Ever wondered how a security camera knows when something moves? This demo shows exactly that — in real time.
Your camera feed comes in on the left. The algorithm learns what "normal" looks like (the background — empty room, no movement). Then, whenever something moves — a hand, a face, anything — it lights up white in the second panel. The third panel shows just the moving object in color. And the fourth panel shows what the camera thinks the empty scene looks like (it keeps learning as lighting changes).
🔧 Try this: Move your hand slowly in front of the camera. Watch it turn white in the FG Mask panel. Then adjust the α slider — higher values make it react faster (good for changing light), lower values make it more stable. The K slider controls how many "layers" of background it can remember (like shadows, sunlight changes).

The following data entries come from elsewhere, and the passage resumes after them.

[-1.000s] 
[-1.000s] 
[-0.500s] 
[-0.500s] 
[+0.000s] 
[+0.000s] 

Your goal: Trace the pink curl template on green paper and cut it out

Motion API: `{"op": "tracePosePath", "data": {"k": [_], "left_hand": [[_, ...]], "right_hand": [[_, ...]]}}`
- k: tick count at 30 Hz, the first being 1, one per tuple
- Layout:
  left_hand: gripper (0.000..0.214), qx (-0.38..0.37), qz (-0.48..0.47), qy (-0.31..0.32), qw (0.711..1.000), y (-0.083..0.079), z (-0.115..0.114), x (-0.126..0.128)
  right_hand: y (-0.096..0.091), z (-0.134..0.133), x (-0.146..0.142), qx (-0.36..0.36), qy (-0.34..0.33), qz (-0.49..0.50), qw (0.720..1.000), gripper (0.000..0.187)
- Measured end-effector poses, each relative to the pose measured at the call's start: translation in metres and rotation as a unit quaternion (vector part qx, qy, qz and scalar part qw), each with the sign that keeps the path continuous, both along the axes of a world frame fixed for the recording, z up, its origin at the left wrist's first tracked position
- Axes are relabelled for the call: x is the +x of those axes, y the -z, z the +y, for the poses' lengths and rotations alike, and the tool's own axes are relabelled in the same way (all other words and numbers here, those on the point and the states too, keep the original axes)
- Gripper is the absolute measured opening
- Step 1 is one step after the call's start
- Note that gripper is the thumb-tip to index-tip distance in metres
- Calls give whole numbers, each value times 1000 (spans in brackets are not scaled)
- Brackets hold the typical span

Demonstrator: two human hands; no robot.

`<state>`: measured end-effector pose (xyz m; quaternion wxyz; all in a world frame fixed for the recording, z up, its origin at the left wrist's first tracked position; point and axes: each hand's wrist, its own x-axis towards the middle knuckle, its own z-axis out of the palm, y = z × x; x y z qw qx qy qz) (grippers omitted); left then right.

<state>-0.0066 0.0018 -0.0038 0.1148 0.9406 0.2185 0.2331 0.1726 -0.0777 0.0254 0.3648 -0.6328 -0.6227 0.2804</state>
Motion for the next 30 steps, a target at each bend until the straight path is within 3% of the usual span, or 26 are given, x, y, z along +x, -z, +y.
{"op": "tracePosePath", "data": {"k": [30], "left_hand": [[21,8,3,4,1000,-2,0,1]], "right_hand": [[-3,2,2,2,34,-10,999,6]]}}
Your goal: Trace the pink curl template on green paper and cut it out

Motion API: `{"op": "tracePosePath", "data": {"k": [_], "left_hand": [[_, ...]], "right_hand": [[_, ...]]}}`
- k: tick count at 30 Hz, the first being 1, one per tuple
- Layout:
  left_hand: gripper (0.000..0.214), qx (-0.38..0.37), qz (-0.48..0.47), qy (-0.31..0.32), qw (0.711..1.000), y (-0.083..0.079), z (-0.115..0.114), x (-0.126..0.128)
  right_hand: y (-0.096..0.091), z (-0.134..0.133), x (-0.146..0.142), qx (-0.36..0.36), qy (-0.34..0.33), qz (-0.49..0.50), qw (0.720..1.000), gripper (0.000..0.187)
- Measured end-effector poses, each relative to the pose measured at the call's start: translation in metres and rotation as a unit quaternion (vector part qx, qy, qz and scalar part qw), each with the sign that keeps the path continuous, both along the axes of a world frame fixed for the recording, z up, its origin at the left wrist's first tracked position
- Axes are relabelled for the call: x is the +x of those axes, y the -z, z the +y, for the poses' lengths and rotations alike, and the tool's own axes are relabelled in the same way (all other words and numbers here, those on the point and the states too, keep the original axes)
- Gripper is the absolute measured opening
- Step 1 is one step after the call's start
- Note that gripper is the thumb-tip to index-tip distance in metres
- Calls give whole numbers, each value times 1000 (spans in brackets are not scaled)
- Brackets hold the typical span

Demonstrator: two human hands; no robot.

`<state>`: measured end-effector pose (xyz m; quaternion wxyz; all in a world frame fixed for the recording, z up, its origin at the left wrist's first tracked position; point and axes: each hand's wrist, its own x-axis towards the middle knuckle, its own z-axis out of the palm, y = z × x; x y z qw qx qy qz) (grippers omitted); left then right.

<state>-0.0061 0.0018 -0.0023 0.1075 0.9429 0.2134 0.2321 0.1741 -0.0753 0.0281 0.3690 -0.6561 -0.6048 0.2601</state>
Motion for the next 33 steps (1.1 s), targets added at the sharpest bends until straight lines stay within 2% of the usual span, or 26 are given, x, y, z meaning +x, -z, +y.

📖 The science: This is a Gaussian Mixture Model (GMM) — a machine learning algorithm that treats each pixel's color as a mix of possible values. When a pixel doesn't match any of its learned "normal" patterns, it's flagged as foreground. The math below explains the details, but what you're seeing is AI learning your room in real time.
Each pixel is modelled as a mixture of K Gaussian distributions. Components are ordered by ω/√σ² — high weight + low variance = stable background.
The first B components (by cumulative weight) define the background model. Pixels that don't match any background component become foreground (white).